# Lab | Handling Data Imbalance in Classification Models

For this lab and in the next lessons we will use the dataset 'Healthcare For All' building a model to predict who will donate (TargetB) and then - how much they will give (TargetD) (will be used for lab on Friday). You will be using `files_for_lab/categorical.csv, numerical.csv, and target.csv` which can be found at this link.
[link to data](https://github.com/ta-data-remote/lab-random-forests/tree/master/files_for_lab)
You will need to download the data locally.  Remember to add the files to your .gitignore.

### Scenario

You are revisiting the Healthcare for All Case Study. You are provided with this historical data about Donors and how much they donated.

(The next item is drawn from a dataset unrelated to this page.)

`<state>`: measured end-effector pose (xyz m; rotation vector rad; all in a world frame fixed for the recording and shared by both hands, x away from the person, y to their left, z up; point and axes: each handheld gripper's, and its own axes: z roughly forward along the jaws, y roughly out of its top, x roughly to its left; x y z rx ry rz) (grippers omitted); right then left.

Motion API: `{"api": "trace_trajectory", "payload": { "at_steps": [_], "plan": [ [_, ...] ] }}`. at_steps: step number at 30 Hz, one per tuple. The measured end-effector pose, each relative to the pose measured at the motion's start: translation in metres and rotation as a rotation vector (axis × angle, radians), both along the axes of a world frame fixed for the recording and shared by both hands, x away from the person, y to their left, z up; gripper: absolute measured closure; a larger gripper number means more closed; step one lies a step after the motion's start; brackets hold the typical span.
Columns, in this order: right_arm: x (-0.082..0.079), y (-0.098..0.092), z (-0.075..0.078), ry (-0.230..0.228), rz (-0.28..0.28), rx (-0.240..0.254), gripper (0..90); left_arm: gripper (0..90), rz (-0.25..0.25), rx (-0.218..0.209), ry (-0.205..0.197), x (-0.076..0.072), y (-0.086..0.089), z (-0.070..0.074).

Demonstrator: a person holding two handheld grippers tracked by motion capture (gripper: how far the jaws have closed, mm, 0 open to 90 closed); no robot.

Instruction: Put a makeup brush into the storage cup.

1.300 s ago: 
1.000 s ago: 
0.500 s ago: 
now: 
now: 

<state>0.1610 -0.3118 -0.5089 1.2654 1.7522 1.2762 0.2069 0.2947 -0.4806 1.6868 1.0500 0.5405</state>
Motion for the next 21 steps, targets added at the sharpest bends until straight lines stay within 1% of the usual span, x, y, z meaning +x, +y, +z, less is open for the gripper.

Your task is to build a machine learning model that will help the company identify people who are more likely to donate and then try to predict the donation amount.

### Instructions

In this lab, we will take a look at the degree of imbalance in the data and correct it using the techniques we learned in the class.  You should fork and clone this Repo and begin a new Jupyter notebook.

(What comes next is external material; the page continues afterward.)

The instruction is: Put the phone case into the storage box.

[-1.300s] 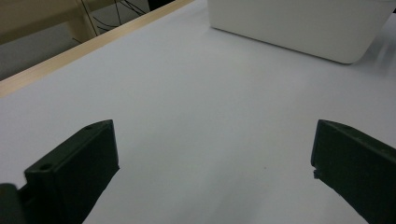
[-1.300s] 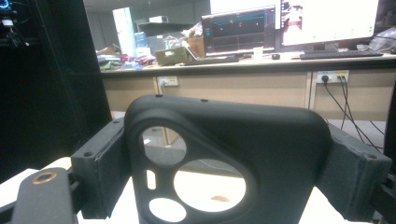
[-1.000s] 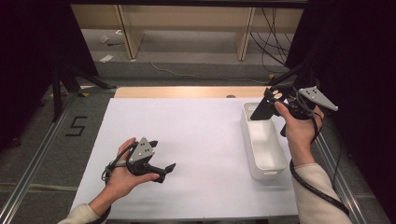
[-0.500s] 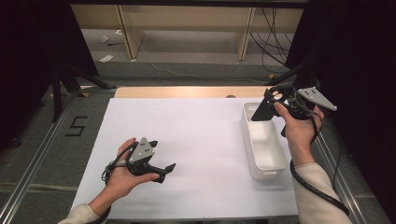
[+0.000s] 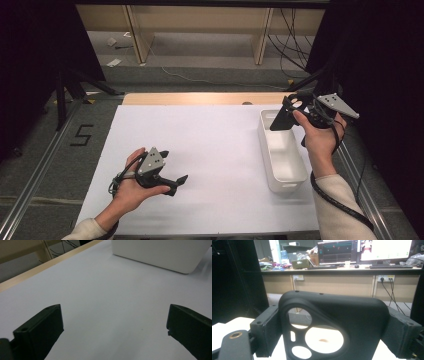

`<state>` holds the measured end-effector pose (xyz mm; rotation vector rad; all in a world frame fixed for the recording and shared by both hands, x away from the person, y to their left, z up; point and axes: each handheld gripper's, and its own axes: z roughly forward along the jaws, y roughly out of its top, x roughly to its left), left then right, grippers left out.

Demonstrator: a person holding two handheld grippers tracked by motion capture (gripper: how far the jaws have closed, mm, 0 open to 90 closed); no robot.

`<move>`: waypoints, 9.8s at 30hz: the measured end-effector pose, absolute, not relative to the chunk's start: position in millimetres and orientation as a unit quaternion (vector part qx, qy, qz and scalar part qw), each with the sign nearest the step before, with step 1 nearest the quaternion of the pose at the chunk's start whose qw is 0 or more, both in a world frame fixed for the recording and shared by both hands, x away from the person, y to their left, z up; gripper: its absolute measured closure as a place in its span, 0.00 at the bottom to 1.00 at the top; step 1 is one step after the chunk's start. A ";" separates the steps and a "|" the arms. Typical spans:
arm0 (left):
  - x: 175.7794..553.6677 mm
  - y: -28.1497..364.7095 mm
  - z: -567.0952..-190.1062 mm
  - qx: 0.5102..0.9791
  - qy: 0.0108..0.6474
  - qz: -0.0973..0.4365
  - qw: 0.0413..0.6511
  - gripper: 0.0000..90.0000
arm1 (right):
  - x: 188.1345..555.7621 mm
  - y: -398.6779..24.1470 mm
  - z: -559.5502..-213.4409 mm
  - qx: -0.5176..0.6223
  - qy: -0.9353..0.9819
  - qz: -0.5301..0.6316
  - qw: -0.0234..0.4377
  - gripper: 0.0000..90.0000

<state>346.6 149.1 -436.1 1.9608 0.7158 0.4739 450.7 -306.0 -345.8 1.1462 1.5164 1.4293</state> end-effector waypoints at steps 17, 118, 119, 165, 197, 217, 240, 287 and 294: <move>346.6 149.1 -436.1 0.804 0.293 0.194 0.480 0.01 | 454.4 -304.8 -348.0 0.445 0.604 0.548 0.371 0.17; 347.5 150.4 -436.1 0.801 0.296 0.190 0.484 0.01 | 515.4 -277.3 -376.5 0.450 0.679 0.460 0.353 0.17; 347.6 150.5 -436.0 0.801 0.295 0.191 0.484 0.01 | 515.7 -277.2 -376.7 0.450 0.680 0.460 0.353 0.17; 347.0 148.4 -435.5 0.802 0.293 0.188 0.485 0.01 | 526.1 -274.1 -391.0 0.464 0.692 0.435 0.342 0.17; 346.7 147.9 -435.4 0.803 0.291 0.187 0.485 0.01 | 532.8 -272.8 -396.2 0.471 0.694 0.427 0.338 0.17; 346.8 148.0 -436.1 0.804 0.291 0.184 0.485 0.01 | 539.8 -269.6 -401.7 0.476 0.700 0.415 0.334 0.17; 347.0 148.6 -436.1 0.803 0.293 0.184 0.485 0.01 | 555.4 -262.2 -404.8 0.489 0.697 0.401 0.338 0.17; 347.3 148.5 -435.8 0.802 0.293 0.184 0.486 0.01 | 570.9 -261.5 -410.5 0.501 0.709 0.381 0.318 0.06; 347.3 148.6 -435.8 0.802 0.293 0.184 0.486 0.01 | 570.3 -262.8 -407.7 0.499 0.701 0.394 0.323 0.02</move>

Here are the steps to be followed (building a simple model without balancing the data):


**Everyone is starting with the same cleaned data**

 

**Begin the Modeling here**
- Look critically at the dtypes of numerical and categorical columns and make changes where appropriate.
- Concatenate numerical and categorical back together again for your X dataframe.  Designate the TargetB as y.
  - Split the data into a training set and a test set.
  - Split further into train_num and train_cat.  Also test_num and test_cat.
  - Scale the features either by using MinMax Scaler or a Standard Scaler. (train_num, test_num)
  - Encode the categorical features using One-Hot Encoding or Ordinal Encoding.  (train_cat, test_cat)
      - **fit** only on train data, transform both train and test
      - again re-concatenate train_num and train_cat as X_train as well as test_num and test_cat as X_test
  - Fit a logistic regression (classification) model on the training data.
  - Check the accuracy on the test data.

**Note**: So far we have not balanced the data.

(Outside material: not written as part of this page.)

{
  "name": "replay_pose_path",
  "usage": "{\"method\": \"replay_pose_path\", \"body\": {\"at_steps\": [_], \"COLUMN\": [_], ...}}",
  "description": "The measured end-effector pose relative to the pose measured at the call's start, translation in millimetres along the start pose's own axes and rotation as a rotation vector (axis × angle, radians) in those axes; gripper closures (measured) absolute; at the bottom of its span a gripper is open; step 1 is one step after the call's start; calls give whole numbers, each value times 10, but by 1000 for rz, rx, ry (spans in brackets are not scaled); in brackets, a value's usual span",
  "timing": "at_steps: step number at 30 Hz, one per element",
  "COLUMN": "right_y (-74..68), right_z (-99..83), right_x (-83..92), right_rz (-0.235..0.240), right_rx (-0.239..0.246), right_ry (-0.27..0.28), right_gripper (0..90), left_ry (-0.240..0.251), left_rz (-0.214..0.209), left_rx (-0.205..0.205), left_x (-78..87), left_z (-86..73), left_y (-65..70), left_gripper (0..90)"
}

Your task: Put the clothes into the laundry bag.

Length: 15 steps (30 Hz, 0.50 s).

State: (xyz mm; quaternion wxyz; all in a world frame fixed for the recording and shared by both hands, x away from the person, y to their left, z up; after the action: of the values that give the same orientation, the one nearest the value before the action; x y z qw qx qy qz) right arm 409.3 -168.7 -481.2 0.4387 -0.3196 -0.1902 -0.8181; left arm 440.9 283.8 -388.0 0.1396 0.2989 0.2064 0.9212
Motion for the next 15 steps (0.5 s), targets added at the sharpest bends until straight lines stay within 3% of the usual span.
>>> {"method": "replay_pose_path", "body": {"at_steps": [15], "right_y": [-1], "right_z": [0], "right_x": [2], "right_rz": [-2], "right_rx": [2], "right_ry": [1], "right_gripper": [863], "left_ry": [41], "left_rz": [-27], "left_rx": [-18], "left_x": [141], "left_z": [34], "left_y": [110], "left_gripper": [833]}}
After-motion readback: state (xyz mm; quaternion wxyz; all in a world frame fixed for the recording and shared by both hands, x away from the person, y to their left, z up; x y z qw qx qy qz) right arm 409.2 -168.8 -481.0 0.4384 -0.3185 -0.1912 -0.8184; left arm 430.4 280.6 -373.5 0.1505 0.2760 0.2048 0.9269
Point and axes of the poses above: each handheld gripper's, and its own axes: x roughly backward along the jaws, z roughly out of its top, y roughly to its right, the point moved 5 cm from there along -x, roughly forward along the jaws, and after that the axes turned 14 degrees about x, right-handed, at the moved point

Managing imbalance in the dataset

- Check for the imbalance.
- Use the resampling strategies used in class for upsampling and downsampling to create a balance between the two classes.
- Each time fit the model and see how the accuracy of the model has changed.





In [1]:
import pandas as pd
import numpy as np


In [21]:
num = pd.read_csv('numerical.csv')
cat = pd.read_csv('categorical.csv')
tgt = pd.read_csv('target.csv')

In [22]:
num.isna().sum().sum() # no null values
num.dtypes # why do we still have 315 columns?

TCODE         int64
AGE         float64
INCOME        int64
WEALTH1       int64
HIT           int64
             ...   
AVGGIFT     float64
CONTROLN      int64
HPHONE_D      int64
RFA_2F        int64
CLUSTER2      int64
Length: 315, dtype: object

In [23]:
# cat.isna().sum().sum() # no null values
# print(cat.dtypes) # a lot of columns with value type int64, after reviewing, I don't think any of these are ordinal values, 
#                   # thus I'll simply change them all to objects
# cat = cat.astype(str)
# print(cat.dtypes)

#Note from friday: Nope, don't do this, cause tremendous problems

In [24]:
# concat as X, assign target as y; split to train/test, and further split to num/cat _ train/test
X = pd.concat([num,cat],axis=1)
y = tgt['TARGET_B']

# splitting into train set and test set
from sklearn.model_selection import train_test_split
X_train, X_test, y_train, y_test = train_test_split(X, y, test_size=0.2, random_state=7)

# further split
train_num = X_train.select_dtypes('number')
test_num = X_test.select_dtypes('number')
train_cat = X_train.select_dtypes(exclude='number')
test_cat = X_test.select_dtypes(exclude='number')

In [25]:
# scale numeric data
from sklearn.preprocessing import MinMaxScaler

transformer = MinMaxScaler().fit(train_num)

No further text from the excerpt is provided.